The arrangement of I Like The Way You Think I Think, with its likeable string of pick-up lines, beams with vintage acoustic and electric guitar, pedal steel and fiddle, spotlighting the instrumental performances by the crack studio band comprising co-producers Deke Dickerson and Eddie Clendening along with DJ Bonebrake, Dave Biller, Carl Sonny Leland, T. Jarrod Conta, Mike Molnar, Jonny Bowler, Tammy Rogers and others. The talked/sung cadence of The Dog, a magical duet between Grey and Asleep At The Wheel’s Ray Benson—both of whom know their way around classic country tunes—recalls those humorous duet exchanges of Porter & Dolly and Conway & Loretta.

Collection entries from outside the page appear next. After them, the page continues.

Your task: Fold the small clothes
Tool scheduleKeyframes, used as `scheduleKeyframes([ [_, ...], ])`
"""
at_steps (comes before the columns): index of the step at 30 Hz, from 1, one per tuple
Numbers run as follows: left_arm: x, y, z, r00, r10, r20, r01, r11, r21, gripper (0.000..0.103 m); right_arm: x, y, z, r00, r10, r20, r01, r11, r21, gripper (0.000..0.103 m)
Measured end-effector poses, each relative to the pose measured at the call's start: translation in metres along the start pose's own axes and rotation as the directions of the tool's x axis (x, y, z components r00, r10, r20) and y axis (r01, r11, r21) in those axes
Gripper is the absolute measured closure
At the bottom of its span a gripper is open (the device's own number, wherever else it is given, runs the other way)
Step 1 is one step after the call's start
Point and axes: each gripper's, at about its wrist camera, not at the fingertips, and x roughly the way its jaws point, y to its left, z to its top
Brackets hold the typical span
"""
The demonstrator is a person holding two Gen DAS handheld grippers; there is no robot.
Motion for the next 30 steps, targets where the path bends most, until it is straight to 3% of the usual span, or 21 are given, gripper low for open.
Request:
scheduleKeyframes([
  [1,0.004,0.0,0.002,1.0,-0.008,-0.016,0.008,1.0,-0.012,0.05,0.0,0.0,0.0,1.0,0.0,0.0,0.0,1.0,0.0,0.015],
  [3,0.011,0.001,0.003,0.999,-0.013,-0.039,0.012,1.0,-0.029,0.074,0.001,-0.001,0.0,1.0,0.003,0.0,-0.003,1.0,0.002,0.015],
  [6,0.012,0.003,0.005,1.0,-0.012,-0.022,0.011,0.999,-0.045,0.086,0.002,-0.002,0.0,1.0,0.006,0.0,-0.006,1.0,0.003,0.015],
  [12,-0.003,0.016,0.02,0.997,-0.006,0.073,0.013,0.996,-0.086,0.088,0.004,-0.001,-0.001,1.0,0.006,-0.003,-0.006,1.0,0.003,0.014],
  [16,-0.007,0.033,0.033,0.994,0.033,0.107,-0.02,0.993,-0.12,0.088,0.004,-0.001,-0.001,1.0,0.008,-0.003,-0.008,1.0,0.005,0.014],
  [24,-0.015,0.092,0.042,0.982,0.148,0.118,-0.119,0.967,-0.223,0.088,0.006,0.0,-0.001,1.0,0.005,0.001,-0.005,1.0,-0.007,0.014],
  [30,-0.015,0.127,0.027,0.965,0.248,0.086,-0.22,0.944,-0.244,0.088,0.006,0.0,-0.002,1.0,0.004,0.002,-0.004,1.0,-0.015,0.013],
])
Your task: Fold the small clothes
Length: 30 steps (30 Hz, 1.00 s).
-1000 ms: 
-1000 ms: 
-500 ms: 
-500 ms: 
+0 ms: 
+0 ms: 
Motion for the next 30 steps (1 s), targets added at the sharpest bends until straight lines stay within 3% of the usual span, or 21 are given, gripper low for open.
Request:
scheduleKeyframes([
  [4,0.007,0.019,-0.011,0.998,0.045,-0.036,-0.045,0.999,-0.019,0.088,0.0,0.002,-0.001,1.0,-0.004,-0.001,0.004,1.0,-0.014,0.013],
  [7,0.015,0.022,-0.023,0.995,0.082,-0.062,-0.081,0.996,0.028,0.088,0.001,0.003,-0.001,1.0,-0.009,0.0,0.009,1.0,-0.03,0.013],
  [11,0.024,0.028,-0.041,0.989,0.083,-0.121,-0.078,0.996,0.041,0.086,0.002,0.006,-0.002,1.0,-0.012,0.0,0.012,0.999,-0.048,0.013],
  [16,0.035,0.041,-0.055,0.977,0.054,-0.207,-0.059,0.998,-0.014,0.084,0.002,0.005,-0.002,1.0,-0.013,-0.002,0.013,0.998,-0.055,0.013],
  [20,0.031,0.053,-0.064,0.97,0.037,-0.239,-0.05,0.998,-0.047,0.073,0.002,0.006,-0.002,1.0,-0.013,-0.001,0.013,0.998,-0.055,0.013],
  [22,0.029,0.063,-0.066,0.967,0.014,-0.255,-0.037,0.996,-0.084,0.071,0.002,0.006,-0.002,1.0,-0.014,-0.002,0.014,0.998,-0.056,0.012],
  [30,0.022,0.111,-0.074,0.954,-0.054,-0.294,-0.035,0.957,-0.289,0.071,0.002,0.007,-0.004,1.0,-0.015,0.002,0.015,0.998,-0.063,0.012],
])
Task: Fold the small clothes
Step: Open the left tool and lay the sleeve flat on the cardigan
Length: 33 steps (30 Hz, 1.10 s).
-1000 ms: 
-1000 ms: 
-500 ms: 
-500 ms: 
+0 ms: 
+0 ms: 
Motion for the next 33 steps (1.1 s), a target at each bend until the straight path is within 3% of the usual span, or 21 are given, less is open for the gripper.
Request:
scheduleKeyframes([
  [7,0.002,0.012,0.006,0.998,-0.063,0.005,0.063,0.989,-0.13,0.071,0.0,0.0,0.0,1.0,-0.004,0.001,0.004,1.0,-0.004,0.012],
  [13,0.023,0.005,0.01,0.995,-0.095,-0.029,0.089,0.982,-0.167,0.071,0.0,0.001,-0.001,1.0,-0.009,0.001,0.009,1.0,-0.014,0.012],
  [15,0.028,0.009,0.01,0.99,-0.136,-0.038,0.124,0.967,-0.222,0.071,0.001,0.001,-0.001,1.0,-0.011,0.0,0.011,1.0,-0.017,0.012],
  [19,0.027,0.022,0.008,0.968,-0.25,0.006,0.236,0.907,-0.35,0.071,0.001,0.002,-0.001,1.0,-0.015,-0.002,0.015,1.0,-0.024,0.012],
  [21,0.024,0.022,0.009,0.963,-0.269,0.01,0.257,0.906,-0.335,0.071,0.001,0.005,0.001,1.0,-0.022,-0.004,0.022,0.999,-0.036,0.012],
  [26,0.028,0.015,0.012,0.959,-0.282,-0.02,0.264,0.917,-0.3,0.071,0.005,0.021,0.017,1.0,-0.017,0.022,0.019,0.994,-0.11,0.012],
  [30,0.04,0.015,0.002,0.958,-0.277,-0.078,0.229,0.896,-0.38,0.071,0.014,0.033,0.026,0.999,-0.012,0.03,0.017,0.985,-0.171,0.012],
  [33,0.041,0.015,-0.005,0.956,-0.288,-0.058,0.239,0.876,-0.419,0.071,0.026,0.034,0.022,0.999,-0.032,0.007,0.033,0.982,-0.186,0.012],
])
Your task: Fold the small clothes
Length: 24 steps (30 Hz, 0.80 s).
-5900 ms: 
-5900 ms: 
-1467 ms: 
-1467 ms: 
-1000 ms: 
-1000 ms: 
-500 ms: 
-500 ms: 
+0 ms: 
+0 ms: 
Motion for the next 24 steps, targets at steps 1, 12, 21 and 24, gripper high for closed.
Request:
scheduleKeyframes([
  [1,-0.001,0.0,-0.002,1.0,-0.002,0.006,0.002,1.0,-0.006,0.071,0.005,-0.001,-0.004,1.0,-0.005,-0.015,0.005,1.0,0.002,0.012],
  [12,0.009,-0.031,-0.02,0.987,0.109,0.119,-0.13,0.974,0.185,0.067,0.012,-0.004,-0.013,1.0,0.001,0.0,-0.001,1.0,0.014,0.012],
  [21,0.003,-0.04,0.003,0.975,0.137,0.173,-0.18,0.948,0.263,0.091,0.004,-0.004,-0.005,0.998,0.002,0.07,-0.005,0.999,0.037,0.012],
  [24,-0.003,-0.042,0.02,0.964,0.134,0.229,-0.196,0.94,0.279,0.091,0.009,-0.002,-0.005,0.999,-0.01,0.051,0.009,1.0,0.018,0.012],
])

Grey’s soft, scratchy vocal tone is the ideal companion to Ray’s deep bass tones in this solemn break-up tune in which their dog could be the one flaw in their separation, culminating in a comedic give-and-take exchange at the close

A masterclass in wry wit and thoughtful, inspired songwriting; I Missed Me is the ultimate example, with the dire warning to her cheating husband: ‘Damn I missed you, but my aim is improving,’ all to a toe-tapping country rhythm. Piercing heartbreakers like Stick And Poke, with Tammy Rogers mournful fiddle and the steel-driven Wasted, aim to ease the pain they catalogue by moving on to hopefully something better, tracing a nonlinear path for others to follow. In contrastthe funky Big Sister, sounds like a long-lost 1960s r&b floor-filler, to demonstrate the sheer versatility of Grey DeLisle and her skilled musicians. This is one of her most wonderful and varied sounding records—and considering the impeccable standard of what’s come before, that’s a real accomplishment.